Two glucose/xylose transporter genes from the yeast Candida intermedia: first molecular characterization of a yeast xylose-H+ symporter

Abstract

Candida intermedia PYCC 4715 was previously shown to grow well on xylose and to transport this sugar by two different transport systems: high-capacity and low-affinity facilitated diffusion and a high-affinity xylose-proton symporter, both of which accept glucose as a substrate. Here we report the isolation of genes encoding both transporters, designated GXF1 (glucose/xylose facilitator 1) and GXS1 (glucose/xylose symporter 1) respectively. Although GXF1 was isolated by functional complementation of an HXT-null (where Hxt refers to hexose transporters) Saccharomyces cerevisiae strain, isolation of the GXS1 cDNA required partial purification and micro-sequencing of the transporter, identified by its relative abundance in cells grown on low xylose concentrations. Both genes were expressed in S. cerevisiae and the kinetic parameters of glucose and xylose transport were determined. Gxs1 is the first yeast xylose/glucose-H+ symporter to be characterized at the molecular level. Comparison of its amino acid sequence with available sequence data revealed the existence of a family of putative monosaccharide-H+ symporters encompassing proteins from several yeasts and filamentous fungi.

Figure 1. Northern blot analysis of GXF1 expression in C. intermedia PYCC 4715 cells cultivated in different carbon sources

The carbon sources (w/v) were: 0.5% xylose (X), 2% glucose (G), 4% xylose (4X), 0.5% lactose (L), 0.5% sorbose (S), 0.5% galactose (GA), 0.5% cellobiose (C), 0.5% (w/v) arabinose (A), or 0.5% trehalose (T). Northern blots were probed with a GXF1-gene-specific probe and, subsequently, with an actin-gene-specific probe, as a loading control.

Figure 2. Glucose and xylose uptake in strain MJY1 (S. cerevisiae TMB 3201 transformed with pGXF1)

Eadie–Hofstee plots of initial uptake rates of (●) D-[¹⁴C]xylose and (▲) D-[¹⁴C]glucose by strain MJY1 cultivated on glucose. dw, dry weight.

Figure 3. Tricine SDS/PAGE (10% polyacrylamide gel, with 0.3% bisacrylamide) of plasma- and mitochondrial-membrane proteins isolated from C. intermedia PYCC 4715 cells cultivated in Verduyn medium containing different concentrations of xylose or glucose as the sole carbon and energy source

The carbon sources were: 0.5% (w/v) xylose (X), 2% (w/v) glucose (G) or 4% (w/v) xylose (4X). The gel was stained with Coomassie Blue. M, molecular mass marker (Sigma–Aldrich, Wide Range); p, plasma membranes; m, mitochondrial membranes.

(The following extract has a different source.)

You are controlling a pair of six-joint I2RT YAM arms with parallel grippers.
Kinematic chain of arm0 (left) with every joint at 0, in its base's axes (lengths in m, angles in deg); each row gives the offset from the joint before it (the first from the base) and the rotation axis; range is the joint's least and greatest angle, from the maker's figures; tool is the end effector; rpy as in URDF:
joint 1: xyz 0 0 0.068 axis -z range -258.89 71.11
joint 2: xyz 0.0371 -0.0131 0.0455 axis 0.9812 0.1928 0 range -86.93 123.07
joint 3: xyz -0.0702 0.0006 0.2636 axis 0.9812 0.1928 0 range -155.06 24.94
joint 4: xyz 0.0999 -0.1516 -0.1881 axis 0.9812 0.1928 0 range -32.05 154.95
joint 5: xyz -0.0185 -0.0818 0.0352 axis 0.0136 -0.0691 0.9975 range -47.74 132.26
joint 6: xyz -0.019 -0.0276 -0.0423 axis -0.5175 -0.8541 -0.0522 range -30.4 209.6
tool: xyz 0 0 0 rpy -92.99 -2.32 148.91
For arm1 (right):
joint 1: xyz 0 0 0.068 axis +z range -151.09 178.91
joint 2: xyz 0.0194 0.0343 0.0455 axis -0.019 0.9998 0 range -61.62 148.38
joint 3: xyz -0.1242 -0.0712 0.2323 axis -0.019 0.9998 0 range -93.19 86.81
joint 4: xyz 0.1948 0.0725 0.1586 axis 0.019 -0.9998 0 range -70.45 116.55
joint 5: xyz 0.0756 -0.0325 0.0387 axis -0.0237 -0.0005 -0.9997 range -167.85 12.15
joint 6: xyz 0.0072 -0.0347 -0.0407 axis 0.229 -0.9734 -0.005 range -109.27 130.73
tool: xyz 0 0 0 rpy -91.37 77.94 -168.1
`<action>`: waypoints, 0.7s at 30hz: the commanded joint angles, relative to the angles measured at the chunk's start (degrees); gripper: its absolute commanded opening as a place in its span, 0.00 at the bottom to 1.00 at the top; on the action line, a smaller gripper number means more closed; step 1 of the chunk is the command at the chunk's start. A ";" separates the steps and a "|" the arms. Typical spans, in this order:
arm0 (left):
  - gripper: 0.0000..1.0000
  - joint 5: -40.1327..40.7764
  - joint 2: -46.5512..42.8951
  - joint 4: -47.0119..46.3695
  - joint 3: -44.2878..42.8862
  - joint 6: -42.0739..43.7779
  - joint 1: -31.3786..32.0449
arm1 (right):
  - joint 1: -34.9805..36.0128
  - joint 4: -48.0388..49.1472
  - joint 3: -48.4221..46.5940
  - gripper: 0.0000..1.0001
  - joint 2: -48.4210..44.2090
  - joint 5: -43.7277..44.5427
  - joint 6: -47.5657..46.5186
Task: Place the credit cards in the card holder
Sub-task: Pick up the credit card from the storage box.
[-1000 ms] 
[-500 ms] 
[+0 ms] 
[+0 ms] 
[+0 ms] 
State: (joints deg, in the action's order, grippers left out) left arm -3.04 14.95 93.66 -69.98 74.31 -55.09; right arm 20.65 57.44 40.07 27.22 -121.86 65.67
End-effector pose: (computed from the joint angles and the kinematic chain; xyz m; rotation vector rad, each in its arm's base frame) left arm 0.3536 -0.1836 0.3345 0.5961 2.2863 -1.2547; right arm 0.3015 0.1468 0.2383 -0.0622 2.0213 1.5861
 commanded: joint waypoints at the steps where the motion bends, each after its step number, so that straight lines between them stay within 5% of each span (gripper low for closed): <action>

Figure 4. Amino acid sequence of the N-terminal region of Gxs1p and the degenerate primers used for the 3′ RACE

Figure 5. Northern blot analysis of GXS1 expression in C. intermedia PYCC 4715 cells cultivated in different carbon sources

The carbon sources (w/v) were 0.5% xylose (X), 2% glucose (G) or 4% xylose (4X). Northern blots were probed with a GXS1-gene-specific probe and, subsequently, with an actin-gene-specific probe, as a loading control.

Figure 6. Increases in pH elicited by the addition of xylose (upper panel) or glucose (lower panel) to aqueous cell suspensions of S. cerevisiae strains MJY1 and MJY2 cultivated on glucose

Both sugars were added to a final concentration of 6.7 mM. The arrows indicate the times of sugar addition. X, xylose; G, glucose.

Figure 7. Glucose and xylose uptake mediated by Gxs1p and Gxf1p

Eadie–Hofstee plots of initial uptake rates of (A) D-[¹⁴C]xylose in strain MJY2, and (B) D-[¹⁴C]glucose in strains MJY5 and MJY2 (inset). dw, dry weight.